Mike Nichols is 78 today. Nichols has been nominated for four best director Oscars, winning for “The Graduate.”
Sally Field is 63. Field has won two best actress Oscars (because the Academy really likes her); one for “Norma Rae” and the other for “Places in the Heart.”
Glenn Frey of The Eagles is 61.
Blues singer Rory Block is 60. So is jazz trumpeter Arturo Sandoval.
California’s first lady, Maria Shriver, is 54.
Ethan Hawke is 39. Hawke has been nominated for two Oscars, one for supporting actor, “Training Day,” and one for co-writing, “Before Sunset.” Hawke has also published novels, including The Hottest State and Ash Wednesday.
Thandie Newton is 37. Miss Newton’s mother is Zimbawbean, her father English.
James Jones was born on November 6th in 1921.
He’s best known as the author of the military novel From Here to Eternity (1951). At the urging of his father, he enlisted in the U.S. Army Air Corps in 1939. He was stationed in Hawaii on December 7, 1941, when the Japanese bombed Pearl Harbor. He went on to fight in the battle of Guadalcanal, where he was wounded, earning the Purple Heart and the Bronze Star. He kept a journal while he was in the Army, and when he got home from the war, he wrote a novel about the experience of disillusioned veterans. It was rejected by all the major publishing houses, but the editor Maxwell Perkins liked a particular scene from the novel and told him to expand it. He spent five years expanding that scene, and it became the novel From Here to Eternity (1951), the story of a soldier’s life in the years leading up to the bombing of Pearl Harbor. The novel was a huge international best-seller, in part because Jones tried to portray military life as realistically as possible, using dirty language in the dialogue and describing soldiers’ reckless sex lives.
New Yorker founder Harold Ross was born in Aspen, Colorado, on November 6, 1892.
Walter “Big Train” Johnson was born 122 years ago today. Johnson was one of the first five players elected to the Baseball Hall of Fame — along with Cobb, Ruth, Mathewson and Wagner.

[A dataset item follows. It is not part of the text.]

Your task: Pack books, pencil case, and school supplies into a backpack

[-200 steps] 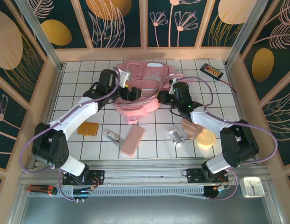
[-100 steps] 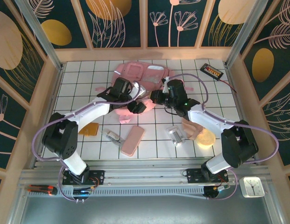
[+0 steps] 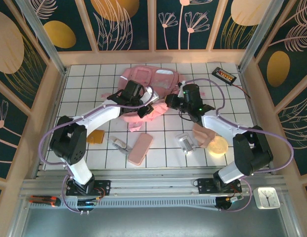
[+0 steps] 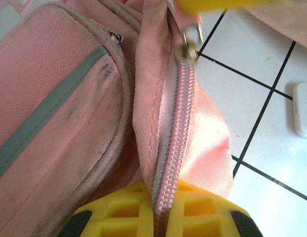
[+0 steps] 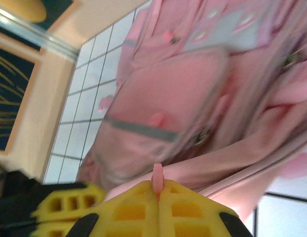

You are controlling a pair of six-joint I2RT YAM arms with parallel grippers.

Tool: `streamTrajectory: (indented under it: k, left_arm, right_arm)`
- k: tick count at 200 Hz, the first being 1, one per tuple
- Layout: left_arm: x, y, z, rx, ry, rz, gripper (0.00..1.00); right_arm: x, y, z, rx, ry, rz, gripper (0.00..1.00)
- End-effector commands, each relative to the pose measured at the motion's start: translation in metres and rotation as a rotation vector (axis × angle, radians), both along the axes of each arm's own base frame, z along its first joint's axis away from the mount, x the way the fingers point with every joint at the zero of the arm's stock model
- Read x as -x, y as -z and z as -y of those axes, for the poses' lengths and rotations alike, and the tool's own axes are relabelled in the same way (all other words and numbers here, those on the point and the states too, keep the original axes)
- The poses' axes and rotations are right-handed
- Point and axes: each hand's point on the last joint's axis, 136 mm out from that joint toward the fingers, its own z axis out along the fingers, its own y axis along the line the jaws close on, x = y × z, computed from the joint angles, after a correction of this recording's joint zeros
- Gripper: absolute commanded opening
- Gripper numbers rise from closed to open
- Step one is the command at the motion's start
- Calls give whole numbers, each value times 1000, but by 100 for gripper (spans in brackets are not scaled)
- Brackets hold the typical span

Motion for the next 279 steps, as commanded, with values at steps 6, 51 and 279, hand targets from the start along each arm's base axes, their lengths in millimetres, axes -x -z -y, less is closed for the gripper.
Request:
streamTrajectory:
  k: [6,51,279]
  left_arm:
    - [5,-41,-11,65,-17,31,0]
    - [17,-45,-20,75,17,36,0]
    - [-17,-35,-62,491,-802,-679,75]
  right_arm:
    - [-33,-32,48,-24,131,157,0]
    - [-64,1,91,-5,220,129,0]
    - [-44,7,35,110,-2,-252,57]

There were no sophisticated measuring devices in the early 1900s, but Walter Johnson’s fastball was considered to be in a class by itself. Using a sweeping sidearm delivery, the Big Train fanned 3,508 over a brilliant 21-year career with the Washington Senators, and his 110 shutouts are more than any pitcher. Despite hurling for losing teams most of his career, he won 417 games – second only to Cy Young on the all-time list – and enjoyed 10 successive seasons of 20 or more victories.

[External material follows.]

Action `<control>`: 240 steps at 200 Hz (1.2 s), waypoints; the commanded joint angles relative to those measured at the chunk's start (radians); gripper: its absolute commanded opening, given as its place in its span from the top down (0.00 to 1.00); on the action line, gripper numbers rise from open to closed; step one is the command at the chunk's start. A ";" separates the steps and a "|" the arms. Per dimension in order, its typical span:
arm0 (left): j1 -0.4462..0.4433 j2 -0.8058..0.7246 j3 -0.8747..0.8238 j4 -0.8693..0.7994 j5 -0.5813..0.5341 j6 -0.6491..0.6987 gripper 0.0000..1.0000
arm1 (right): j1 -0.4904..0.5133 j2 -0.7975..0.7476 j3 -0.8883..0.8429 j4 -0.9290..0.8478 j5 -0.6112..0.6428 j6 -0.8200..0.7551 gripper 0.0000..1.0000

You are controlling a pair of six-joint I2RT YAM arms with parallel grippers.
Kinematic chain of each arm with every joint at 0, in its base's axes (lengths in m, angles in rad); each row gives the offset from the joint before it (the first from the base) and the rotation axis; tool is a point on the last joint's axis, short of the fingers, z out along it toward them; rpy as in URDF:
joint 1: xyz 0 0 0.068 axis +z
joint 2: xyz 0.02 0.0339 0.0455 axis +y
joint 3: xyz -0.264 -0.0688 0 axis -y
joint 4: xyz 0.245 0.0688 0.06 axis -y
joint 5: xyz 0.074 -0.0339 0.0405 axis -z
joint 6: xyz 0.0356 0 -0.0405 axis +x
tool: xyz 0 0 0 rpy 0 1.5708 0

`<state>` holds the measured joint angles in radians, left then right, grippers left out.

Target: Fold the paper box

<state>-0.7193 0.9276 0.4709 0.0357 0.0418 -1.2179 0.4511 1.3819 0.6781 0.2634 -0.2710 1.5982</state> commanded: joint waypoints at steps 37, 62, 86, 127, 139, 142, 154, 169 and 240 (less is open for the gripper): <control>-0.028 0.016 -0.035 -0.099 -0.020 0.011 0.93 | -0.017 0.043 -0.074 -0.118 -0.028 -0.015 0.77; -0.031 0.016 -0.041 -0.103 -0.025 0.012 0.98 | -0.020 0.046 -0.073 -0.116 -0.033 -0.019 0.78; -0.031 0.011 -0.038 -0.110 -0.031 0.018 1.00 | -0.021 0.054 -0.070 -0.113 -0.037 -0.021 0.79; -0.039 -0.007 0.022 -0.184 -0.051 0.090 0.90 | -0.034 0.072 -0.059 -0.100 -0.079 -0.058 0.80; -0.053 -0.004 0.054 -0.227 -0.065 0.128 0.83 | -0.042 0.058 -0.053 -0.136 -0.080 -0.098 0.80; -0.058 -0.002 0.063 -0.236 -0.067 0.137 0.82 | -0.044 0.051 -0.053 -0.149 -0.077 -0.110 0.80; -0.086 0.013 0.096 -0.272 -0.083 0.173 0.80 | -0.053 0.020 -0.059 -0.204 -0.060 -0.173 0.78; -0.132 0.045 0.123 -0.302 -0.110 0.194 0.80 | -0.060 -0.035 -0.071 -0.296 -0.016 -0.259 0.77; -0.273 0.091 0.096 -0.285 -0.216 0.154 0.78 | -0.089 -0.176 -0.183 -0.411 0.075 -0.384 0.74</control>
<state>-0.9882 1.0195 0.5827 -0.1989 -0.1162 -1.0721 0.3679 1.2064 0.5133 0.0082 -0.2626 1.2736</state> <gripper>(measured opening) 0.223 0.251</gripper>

James Naismith was born on this date in 1861. He’s the guy that created basketball and for whom the basketball hall-of-fame is named — and basketball’s most prestigious trophies. Dr. James Naismith’s 13 Original Rules of Basketball.
John Philip Sousa was born on November 6, 1854.
Sousa said a march ‘should make a man with a wooden leg step out’, and his surely did. However, he was no mere maker of marches, but an exceptionally inventive composer of over two hundred works, including symphonic poems, suites, songs and operettas created for both orchestra and for band. John Philip Sousa personified the innocent energy of turn-of-the-century America and he represented America across the globe. His American tours first brought classical music to hundreds of towns.
Abraham Lincoln was elected president on this date in 1860.
You forgot to mention that Sally Field is hot.
Ash Wednesday is the best novel written by a celebrity I’ve read so far.
Annette – I would also recommend Hugh Laurie’s The Gun Seller. Though it may not be the best, it is truly hilarious.